▸ Requirement
Images do not belong in the copy; retype the rest of the entries below exactly.

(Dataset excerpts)
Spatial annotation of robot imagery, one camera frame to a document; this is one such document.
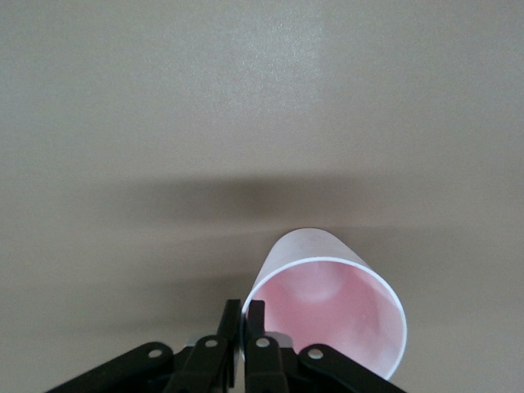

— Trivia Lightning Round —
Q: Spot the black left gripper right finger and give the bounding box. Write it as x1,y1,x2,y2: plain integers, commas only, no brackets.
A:
244,300,410,393

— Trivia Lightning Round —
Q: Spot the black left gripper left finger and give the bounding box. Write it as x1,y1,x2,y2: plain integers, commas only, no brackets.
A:
44,299,242,393

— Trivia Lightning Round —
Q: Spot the pink plastic cup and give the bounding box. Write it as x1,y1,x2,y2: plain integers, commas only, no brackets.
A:
240,228,409,382

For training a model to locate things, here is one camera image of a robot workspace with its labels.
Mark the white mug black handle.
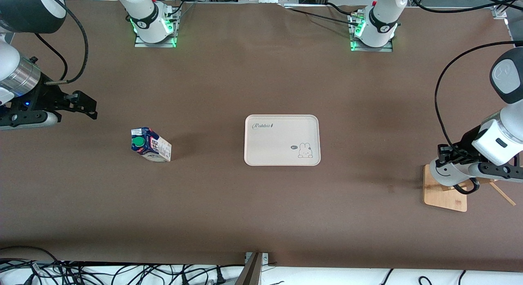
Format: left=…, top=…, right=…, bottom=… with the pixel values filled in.
left=429, top=160, right=481, bottom=195

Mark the blue white milk carton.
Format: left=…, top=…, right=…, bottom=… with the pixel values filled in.
left=131, top=127, right=172, bottom=162

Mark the wooden cup rack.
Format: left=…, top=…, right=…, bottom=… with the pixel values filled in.
left=423, top=154, right=523, bottom=212

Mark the aluminium profile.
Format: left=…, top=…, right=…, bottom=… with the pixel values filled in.
left=492, top=3, right=511, bottom=20

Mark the brown table mat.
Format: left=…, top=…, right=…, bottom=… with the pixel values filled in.
left=0, top=0, right=523, bottom=273

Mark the cream rabbit print tray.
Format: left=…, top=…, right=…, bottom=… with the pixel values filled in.
left=244, top=114, right=321, bottom=166

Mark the black cable metal connector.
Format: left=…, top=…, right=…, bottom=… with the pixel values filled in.
left=43, top=0, right=89, bottom=86

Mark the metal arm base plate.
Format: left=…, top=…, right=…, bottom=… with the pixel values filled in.
left=134, top=2, right=177, bottom=48
left=349, top=11, right=393, bottom=52

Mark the aluminium profile post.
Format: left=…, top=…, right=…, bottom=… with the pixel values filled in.
left=234, top=252, right=264, bottom=285

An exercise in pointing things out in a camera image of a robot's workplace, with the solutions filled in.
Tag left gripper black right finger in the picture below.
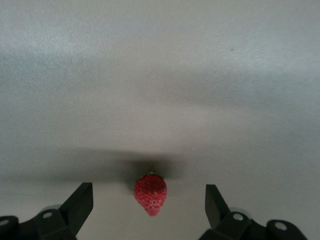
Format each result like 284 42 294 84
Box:
198 184 310 240

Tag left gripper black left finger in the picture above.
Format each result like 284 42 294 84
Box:
0 182 94 240

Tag red strawberry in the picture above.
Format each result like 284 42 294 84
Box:
133 171 168 217

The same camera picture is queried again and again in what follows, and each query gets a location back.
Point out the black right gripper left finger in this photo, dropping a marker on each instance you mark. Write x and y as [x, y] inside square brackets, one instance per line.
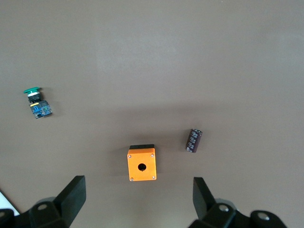
[71, 197]

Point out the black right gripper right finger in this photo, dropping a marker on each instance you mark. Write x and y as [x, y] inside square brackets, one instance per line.
[202, 197]

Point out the green push button switch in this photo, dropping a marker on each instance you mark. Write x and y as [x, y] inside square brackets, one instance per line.
[40, 109]

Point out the dark purple cylindrical capacitor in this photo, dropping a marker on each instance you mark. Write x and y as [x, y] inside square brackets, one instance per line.
[193, 141]

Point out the orange button enclosure box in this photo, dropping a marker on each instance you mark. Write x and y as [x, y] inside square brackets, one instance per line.
[133, 166]

▸ Solution to this task
Spatial annotation of robot imagery, one camera frame to a document; this is one such document.

— Trivia Lightning Round —
Q: Spot the black left gripper right finger and give the bounding box. Write it as x1,y1,x2,y2: plain integers, commas only, no brackets.
A:
244,300,410,393

— Trivia Lightning Round —
Q: Spot the black left gripper left finger and give the bounding box. Write it as x1,y1,x2,y2: plain integers, commas only, no brackets.
A:
44,299,242,393

— Trivia Lightning Round —
Q: Spot the pink plastic cup and give the bounding box. Write it as x1,y1,x2,y2: plain integers, commas only, no brackets.
A:
240,228,409,382

For training a model to locate things, here is one camera image of a robot workspace with its labels.
Mark the white mug black handle.
Format: left=…, top=…, right=…, bottom=… with the pixel values filled in.
left=429, top=160, right=481, bottom=195

Mark the blue white milk carton.
Format: left=…, top=…, right=…, bottom=… with the pixel values filled in.
left=131, top=127, right=172, bottom=162

Mark the wooden cup rack.
Format: left=…, top=…, right=…, bottom=… with the pixel values filled in.
left=423, top=154, right=523, bottom=212

Mark the aluminium profile.
Format: left=…, top=…, right=…, bottom=… with the pixel values filled in.
left=492, top=3, right=511, bottom=20

Mark the brown table mat.
Format: left=…, top=…, right=…, bottom=… with the pixel values filled in.
left=0, top=0, right=523, bottom=273

Mark the cream rabbit print tray.
Format: left=…, top=…, right=…, bottom=… with the pixel values filled in.
left=244, top=114, right=321, bottom=166

Mark the black cable metal connector.
Format: left=…, top=…, right=…, bottom=… with the pixel values filled in.
left=43, top=0, right=89, bottom=86

Mark the metal arm base plate.
Format: left=…, top=…, right=…, bottom=… with the pixel values filled in.
left=134, top=2, right=177, bottom=48
left=349, top=11, right=393, bottom=52

Mark the aluminium profile post.
Format: left=…, top=…, right=…, bottom=… with the pixel values filled in.
left=234, top=252, right=264, bottom=285

An exercise in pointing things out in a camera image of a robot's workplace, with the solutions filled in.
Tag left gripper black right finger in the picture below.
Format each result like 284 42 294 84
Box:
198 184 310 240

Tag left gripper black left finger in the picture above.
Format each result like 284 42 294 84
Box:
0 182 94 240

Tag red strawberry in the picture above.
Format each result like 284 42 294 84
Box:
133 171 168 217

The same camera picture is queried again and again in what follows, and each query gets a location back.
Point out the black right gripper left finger in this photo, dropping a marker on each instance you mark. Write x and y as [x, y] inside square brackets, one instance per line.
[71, 197]

Point out the black right gripper right finger in this photo, dropping a marker on each instance you mark. Write x and y as [x, y] inside square brackets, one instance per line.
[202, 197]

Point out the green push button switch in this photo, dropping a marker on each instance you mark. Write x and y as [x, y] inside square brackets, one instance per line.
[40, 109]

Point out the dark purple cylindrical capacitor in this photo, dropping a marker on each instance you mark. Write x and y as [x, y] inside square brackets, one instance per line.
[193, 141]

Point out the orange button enclosure box in this photo, dropping a marker on each instance you mark. Write x and y as [x, y] inside square brackets, one instance per line.
[133, 166]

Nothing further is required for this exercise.